Required action: Exact copies of all the lines below are required, with the pictures omitted.

Data segment:
%%

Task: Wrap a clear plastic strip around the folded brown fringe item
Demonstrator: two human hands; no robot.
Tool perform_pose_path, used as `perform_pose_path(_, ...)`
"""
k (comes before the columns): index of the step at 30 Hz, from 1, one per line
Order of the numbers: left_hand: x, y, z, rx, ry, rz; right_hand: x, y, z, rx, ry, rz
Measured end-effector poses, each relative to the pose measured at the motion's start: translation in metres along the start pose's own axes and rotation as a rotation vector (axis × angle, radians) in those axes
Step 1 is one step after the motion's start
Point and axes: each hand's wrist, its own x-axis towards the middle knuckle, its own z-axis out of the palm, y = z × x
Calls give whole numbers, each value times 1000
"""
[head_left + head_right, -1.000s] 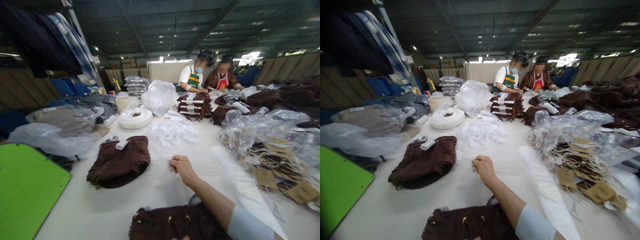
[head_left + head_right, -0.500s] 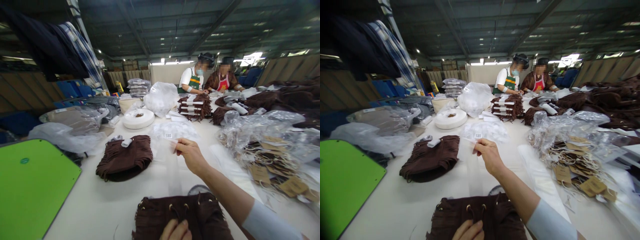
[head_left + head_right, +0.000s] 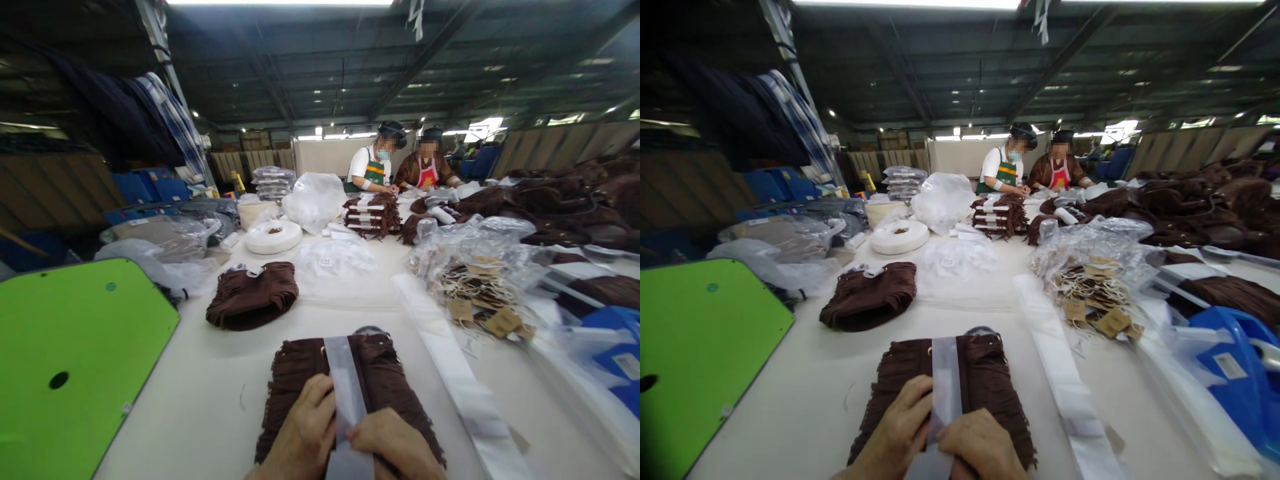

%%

Your solution:
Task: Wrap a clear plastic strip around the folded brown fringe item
Demonstrator: two human hands; no robot.
Tool perform_pose_path, used as `perform_pose_path(_, ...)`
"""
k (comes before the columns): index of the step at 30 Hz, from 1, one per line
Order of the numbers: left_hand: x, y, z, rx, ry, rz; right_hand: x, y, z, rx, ry, rz
Measured end-effector poses, each relative to the pose measured at the motion's start: translation in metres along the start pose's own axes and rotation as a rotation vector (axis × angle, radians) in those axes
Step 1 is one step after the motion's start
Point and axes: each hand's wrist, its own x-axis towards the middle knuckle, its own z-axis out of the palm, y = z × x
Calls give whole numbers, each value times 1000
"""
[head_left + head_right, -1.000s] 
[head_left + head_right, -0.500s] 
[head_left + head_right, +0.000s] 

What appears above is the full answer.